Shearing an image, however, requires that a set of coordinates be extracted from the source and destination images, and matching those coordinates provides the solution for shearing. Typical approaches to solve these problems use corner detection, which in our data can be replaced by spot detection using fiduciary beads, anchor probes (ISS), or nuclei (rough registration). The spots must be present in all images, but the approach can be made robust to drop-out of a small fraction of spots using a RANSAC algorithm.

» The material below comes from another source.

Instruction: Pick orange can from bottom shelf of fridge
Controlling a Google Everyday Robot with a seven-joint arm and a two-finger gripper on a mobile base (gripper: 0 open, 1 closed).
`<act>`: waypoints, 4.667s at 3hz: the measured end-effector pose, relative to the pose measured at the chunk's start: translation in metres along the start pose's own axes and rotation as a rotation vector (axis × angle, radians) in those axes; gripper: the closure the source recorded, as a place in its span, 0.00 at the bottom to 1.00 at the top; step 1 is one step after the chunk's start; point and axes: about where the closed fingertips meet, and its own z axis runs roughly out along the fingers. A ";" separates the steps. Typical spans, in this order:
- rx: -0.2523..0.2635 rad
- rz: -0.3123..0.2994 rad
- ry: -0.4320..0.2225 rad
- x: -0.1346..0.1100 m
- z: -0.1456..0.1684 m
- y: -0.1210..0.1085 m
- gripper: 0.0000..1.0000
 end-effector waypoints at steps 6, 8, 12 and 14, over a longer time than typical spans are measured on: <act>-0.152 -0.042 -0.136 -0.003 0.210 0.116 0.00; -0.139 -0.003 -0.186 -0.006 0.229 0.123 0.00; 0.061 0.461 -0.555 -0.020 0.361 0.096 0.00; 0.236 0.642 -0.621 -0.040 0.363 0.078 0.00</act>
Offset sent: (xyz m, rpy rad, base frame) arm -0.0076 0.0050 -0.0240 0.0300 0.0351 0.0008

The resulting solution to the affine transformation is a coefficient matrix which can be applied either to the image or to the coordinate space. The latter is more efficient to compute, but means that the images will not be aligned, and therefore vectorization or volumetric approaches cannot be applied across unregistered areas, so there is an optimization trade-off.

Matching spots

Even in registered cases, small aberrations in spot position mean that it is often not feasible to find spots in one image and measure intensity in that location in each of the others. Instead, many groups find spots in each round and match them using a local search. In cases where the data are crowded, this local search can be complex, and in the SeqFISH case, the search must be seeded from each round, to identify consensus codes and reduce false positives. Other approaches choose instead to decode pixels, and in order to ensure alignment, blur the images before decoding to spread signal in a local area. However, this has the drawback that it reduces signal:noise.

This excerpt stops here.